Bayesian methods allow for the incorporation of uncertainty quantification and model comparison techniques. Uncertainty quantification is essential in Bayesian modeling as it provides estimates of uncertainty in model parameters, allowing researchers to make more informed decisions and interpretations. Stan facilitates the calculation of credible intervals for model parameters, providing insights into the range of plausible values. Additionally, model comparison techniques such as Bayesian Information Criterion (BIC) or leave-one-out cross-validation (LOO-CV) can be used to compare the fit of different models and aid in model selection. This enables researchers to identify the most appropriate model for their data, considering both goodness-of-fit and model complexity. Here we present two examples of Stan code defines multinomial and ordinal logistic regression models, where a predictor matrix x is used to predict the categorical outcome variable y. The model estimates a matrix of coefficients beta, and the likelihood function relates the predictor variables to the outcome categories.

multinomial logistic regression example

library(rstan)

stan_code <- '
data {
  int K;
  int N;
  int D;
  int y[N];
  matrix[N, D] x;
}
parameters {
  matrix[D, K] beta;
}
model {
  matrix[N, K] x_beta = x * beta;

  to_vector(beta) ~ normal(0, 5);

  for (n in 1:N)
    y[n] ~ categorical_logit(x_beta[n]');
}'

stan_model <- stan_model(model_code = stan_code)

# Generate simulated data
set.seed(123)
N <- 100
D <- 3
K <- 5
x <- matrix(rnorm(N * D), ncol = D)
beta_true <- matrix(rnorm(D * K), ncol = K)
eta <- x %*% beta_true
y <- apply(eta, 1, function(eta_i) sample(1:K, 1, prob = exp(eta_i) / sum(exp(eta_i))))

# Prepare data for Stan
stan_data <- list(
  N = N,
  D = D,
  K = K,
  x = x,
  y = y
)

fit <- sampling(stan_model, data = stan_data)

print(fit)

Data Block:

data {
  int K;            // Number of categories or classes
  int N;            // Number of observations
  int D;            // Number of predictors or features
  int y[N];         // Outcome variable, an array of length N containing the category indices
  matrix[N, D] x;   // Predictor matrix, containing the predictor values for each observation
}

In the data block, we declare the variables used in the model and specify their dimensions and types.

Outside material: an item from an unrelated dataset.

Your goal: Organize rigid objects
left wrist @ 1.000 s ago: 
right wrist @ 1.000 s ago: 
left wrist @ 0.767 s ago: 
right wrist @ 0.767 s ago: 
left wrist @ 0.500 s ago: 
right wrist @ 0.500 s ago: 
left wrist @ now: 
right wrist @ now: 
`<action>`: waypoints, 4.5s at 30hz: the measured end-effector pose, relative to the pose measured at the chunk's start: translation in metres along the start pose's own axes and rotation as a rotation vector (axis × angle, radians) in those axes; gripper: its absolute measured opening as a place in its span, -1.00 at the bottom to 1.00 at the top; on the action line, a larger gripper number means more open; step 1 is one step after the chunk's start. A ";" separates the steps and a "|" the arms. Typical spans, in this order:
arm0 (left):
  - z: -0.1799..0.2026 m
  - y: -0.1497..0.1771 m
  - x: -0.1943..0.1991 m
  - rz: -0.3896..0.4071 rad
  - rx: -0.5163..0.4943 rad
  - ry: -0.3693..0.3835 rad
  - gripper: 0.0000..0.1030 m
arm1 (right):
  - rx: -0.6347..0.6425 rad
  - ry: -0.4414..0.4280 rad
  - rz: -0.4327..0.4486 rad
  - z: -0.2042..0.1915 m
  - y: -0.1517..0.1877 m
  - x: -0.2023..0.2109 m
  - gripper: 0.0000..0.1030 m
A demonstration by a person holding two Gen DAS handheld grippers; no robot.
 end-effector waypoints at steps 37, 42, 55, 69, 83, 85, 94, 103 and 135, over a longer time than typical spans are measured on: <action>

Here, K represents the number of categories or classes, N is the number of observations, D is the number of predictors, y is an array of length N containing the category indices (each entry corresponds to the category of the respective observation), and x is a matrix of size N-by-D containing the predictor values for each observation.

Parameters Block:

parameters {
  matrix[D, K] beta;   // Coefficient matrix, where each column represents the coefficients for one category
}

In the parameters block, we declare the parameters to be estimated in the model. Here, beta is a matrix of size D-by-K, where each column represents the coefficients for one category. The elements of this matrix will be estimated during the modeling process.

Model Block:

model {
  matrix[N, K] x_beta = x * beta;   // Matrix multiplication to obtain linear predictors

  to_vector(beta) ~ normal(0, 5);    // Prior distribution for the coefficients

  for (n in 1:N)
    y[n] ~ categorical_logit(x_beta[n]');   // Likelihood function for the categorical outcome
}

In the model block, we define the statistical model.

  1. Matrix Multiplication: We perform matrix multiplication between the predictor matrix x and the coefficient matrix beta to obtain the linear predictors for each category, stored in x_beta.

  2. Prior Distribution: We specify a prior distribution for the coefficients beta. Here, we assume a normal prior distribution with mean 0 and standard deviation 5 for all elements of beta.

  3. Likelihood Function: We define the likelihood function for the categorical outcome variable y. In this case, we use the categorical_logit distribution, which models the outcome as a categorical variable with probabilities proportional to the exponential of the linear predictors x_beta. The loop iterates over each observation n and assigns the corresponding likelihood of observing the category specified by y[n].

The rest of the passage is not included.